Thanks to visit codestin.com
Credit goes to lib.rs

#json-parser #csv #metar #weather #json #csv-parser

bin+lib json_sift

JSON-Sift: parse aviation METAR weather data, decode tokens, flatten JSON, and export to CSV

1 unstable release

0.1.0 Nov 11, 2025

#2199 in Encoding

MIT license

465KB
441 lines

JSON-Sift

JSON-Sift is a parser that works with weather data of civil air flights that come from APIs in JSON format.
Such data contain various specific notations and a particular way of arrangement.
This parser deals with recognizing embedded codes and transforming JSON into CSV,
which is the most common format for working with data, processing, and analysis.

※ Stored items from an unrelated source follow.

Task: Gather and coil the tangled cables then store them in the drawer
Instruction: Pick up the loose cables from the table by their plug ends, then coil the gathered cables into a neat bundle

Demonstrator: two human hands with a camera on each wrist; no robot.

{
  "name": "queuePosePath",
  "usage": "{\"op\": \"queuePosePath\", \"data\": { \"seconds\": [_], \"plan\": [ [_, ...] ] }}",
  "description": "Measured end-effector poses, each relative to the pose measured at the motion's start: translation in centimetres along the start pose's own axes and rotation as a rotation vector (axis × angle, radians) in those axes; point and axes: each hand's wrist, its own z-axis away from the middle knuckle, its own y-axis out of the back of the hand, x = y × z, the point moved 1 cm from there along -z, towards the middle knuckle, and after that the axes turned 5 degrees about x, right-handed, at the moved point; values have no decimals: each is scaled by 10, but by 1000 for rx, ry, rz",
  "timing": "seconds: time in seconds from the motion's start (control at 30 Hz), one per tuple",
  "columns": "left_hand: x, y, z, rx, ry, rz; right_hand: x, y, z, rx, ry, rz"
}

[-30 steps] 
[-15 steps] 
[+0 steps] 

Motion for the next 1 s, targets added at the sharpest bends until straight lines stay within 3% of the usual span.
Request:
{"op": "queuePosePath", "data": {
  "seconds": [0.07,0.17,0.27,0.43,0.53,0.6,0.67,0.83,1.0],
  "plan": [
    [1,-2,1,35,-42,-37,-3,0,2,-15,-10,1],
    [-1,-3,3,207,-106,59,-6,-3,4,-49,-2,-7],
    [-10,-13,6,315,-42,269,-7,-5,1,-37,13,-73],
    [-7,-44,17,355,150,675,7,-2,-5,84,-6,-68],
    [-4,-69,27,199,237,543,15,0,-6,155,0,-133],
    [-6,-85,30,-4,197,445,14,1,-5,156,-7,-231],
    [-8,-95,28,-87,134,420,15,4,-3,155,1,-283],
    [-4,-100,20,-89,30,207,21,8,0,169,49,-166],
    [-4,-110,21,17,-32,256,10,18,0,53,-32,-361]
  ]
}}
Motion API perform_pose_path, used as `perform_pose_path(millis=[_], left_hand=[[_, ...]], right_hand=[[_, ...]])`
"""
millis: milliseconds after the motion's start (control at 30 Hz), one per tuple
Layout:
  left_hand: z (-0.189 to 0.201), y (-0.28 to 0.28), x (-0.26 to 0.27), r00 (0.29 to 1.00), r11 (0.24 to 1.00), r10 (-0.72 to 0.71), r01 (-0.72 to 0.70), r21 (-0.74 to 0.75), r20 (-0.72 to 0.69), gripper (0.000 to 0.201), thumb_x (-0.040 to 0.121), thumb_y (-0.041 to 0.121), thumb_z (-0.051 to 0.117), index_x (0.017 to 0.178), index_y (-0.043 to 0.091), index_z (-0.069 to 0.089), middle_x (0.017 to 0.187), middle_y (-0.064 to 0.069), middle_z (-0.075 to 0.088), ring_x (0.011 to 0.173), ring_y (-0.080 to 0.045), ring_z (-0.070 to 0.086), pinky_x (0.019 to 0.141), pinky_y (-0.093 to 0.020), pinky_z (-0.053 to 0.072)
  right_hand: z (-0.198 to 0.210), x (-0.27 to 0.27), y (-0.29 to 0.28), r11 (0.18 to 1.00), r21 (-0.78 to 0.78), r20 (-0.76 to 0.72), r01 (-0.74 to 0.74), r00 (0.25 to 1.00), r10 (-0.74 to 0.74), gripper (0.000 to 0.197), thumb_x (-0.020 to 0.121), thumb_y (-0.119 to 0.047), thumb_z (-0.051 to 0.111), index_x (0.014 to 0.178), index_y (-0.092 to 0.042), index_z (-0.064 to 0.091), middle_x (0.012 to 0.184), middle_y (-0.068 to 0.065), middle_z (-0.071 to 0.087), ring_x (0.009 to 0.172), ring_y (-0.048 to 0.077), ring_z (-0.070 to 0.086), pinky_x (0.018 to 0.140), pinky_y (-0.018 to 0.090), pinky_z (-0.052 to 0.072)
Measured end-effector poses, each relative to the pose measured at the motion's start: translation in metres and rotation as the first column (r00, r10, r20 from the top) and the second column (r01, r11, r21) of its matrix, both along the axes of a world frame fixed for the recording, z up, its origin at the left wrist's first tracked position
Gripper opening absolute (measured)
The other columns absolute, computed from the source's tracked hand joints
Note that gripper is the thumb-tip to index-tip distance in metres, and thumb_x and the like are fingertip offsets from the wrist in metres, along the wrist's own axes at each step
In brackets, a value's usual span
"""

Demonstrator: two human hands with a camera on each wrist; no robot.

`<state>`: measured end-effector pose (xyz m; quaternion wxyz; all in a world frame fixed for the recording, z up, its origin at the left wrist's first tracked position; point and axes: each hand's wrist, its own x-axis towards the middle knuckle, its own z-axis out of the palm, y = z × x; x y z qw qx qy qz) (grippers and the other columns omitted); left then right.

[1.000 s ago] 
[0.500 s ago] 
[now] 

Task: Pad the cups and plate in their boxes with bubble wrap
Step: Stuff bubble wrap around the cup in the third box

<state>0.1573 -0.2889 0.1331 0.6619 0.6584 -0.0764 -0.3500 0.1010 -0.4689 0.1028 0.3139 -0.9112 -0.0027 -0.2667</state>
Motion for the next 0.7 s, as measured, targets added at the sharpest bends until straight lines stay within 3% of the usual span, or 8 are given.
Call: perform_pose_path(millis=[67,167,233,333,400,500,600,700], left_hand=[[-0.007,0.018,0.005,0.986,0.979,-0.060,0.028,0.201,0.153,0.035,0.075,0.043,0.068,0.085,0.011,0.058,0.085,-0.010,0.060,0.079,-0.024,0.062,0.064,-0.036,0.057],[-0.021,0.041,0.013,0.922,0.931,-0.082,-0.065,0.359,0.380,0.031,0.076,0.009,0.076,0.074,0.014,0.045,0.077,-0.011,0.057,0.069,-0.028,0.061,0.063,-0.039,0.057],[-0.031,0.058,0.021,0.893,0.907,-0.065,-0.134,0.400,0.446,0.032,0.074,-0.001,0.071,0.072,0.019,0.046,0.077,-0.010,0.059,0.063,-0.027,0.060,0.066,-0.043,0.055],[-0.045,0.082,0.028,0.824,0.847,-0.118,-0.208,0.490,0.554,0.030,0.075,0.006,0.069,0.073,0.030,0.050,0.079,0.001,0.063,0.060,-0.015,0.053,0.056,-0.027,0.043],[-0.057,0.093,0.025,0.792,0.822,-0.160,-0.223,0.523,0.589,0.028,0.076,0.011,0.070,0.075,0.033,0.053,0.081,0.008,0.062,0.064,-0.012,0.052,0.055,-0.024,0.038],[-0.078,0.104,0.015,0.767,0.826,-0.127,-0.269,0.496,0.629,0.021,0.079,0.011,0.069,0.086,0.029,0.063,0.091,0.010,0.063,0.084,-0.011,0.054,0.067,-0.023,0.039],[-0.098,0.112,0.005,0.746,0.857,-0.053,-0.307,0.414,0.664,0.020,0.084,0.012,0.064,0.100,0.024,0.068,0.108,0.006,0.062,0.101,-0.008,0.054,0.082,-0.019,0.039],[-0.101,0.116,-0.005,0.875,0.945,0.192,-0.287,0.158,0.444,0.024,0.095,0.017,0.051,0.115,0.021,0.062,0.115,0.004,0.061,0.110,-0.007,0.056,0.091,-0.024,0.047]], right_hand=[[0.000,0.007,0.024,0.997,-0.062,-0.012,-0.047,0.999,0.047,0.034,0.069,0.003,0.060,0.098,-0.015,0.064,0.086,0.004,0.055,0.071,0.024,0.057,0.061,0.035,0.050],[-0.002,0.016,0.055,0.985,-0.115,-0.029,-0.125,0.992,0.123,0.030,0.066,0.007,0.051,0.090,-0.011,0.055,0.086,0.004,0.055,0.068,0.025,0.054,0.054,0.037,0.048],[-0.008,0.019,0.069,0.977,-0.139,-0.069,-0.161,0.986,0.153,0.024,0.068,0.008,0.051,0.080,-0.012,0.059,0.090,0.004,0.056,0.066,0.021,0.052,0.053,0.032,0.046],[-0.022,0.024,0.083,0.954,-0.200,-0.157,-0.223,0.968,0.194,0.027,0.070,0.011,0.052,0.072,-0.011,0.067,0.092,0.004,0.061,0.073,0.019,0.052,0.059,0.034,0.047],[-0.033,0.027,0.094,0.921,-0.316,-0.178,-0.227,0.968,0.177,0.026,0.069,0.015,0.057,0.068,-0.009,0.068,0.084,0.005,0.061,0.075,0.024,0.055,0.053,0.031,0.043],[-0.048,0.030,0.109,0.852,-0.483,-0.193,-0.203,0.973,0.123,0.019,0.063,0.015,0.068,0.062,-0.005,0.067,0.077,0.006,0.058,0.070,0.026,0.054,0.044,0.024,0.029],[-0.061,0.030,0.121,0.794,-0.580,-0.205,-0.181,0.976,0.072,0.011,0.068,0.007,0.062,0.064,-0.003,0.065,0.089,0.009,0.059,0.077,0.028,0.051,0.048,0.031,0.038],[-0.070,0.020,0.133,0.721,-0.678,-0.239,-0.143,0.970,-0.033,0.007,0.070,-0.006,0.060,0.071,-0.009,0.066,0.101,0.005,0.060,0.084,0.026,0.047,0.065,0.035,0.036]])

I often work with data, and such a parser would make my work easier if, for example,
I wanted to train a model on it or perform EDA.


[!NOTE] Name selection

“Sift” in ukrainian means просіювати.
Our data come in a very unclear format — sometimes presented just as a line of abbreviations and numbers,
which is not visually understandable.
My parser sifts this data through its filters and outputs data that can be worked with.
That is why I named my project this way.


Data Source

[!NOTE] At the moment, the parser works with data from corresponding APIs.
For demonstration purposes, the data are taken from the AviationWeather (METAR) API:
https://aviationweather.gov/help/data/#metar


Purpose of the project

Currently, as I have already mentioned, the parser works with data from civil aviation flights.
In general, the parser can be adapted to decode flight data of other flying devices such as drones,
since this is a relevant topic in Ukraine.

Since I don’t have access to real drone flight data, I use alternative data sources.
In the future, if desired, the parser may include the possibility of configuration via a config file,
in case the incoming data have a slightly different structure.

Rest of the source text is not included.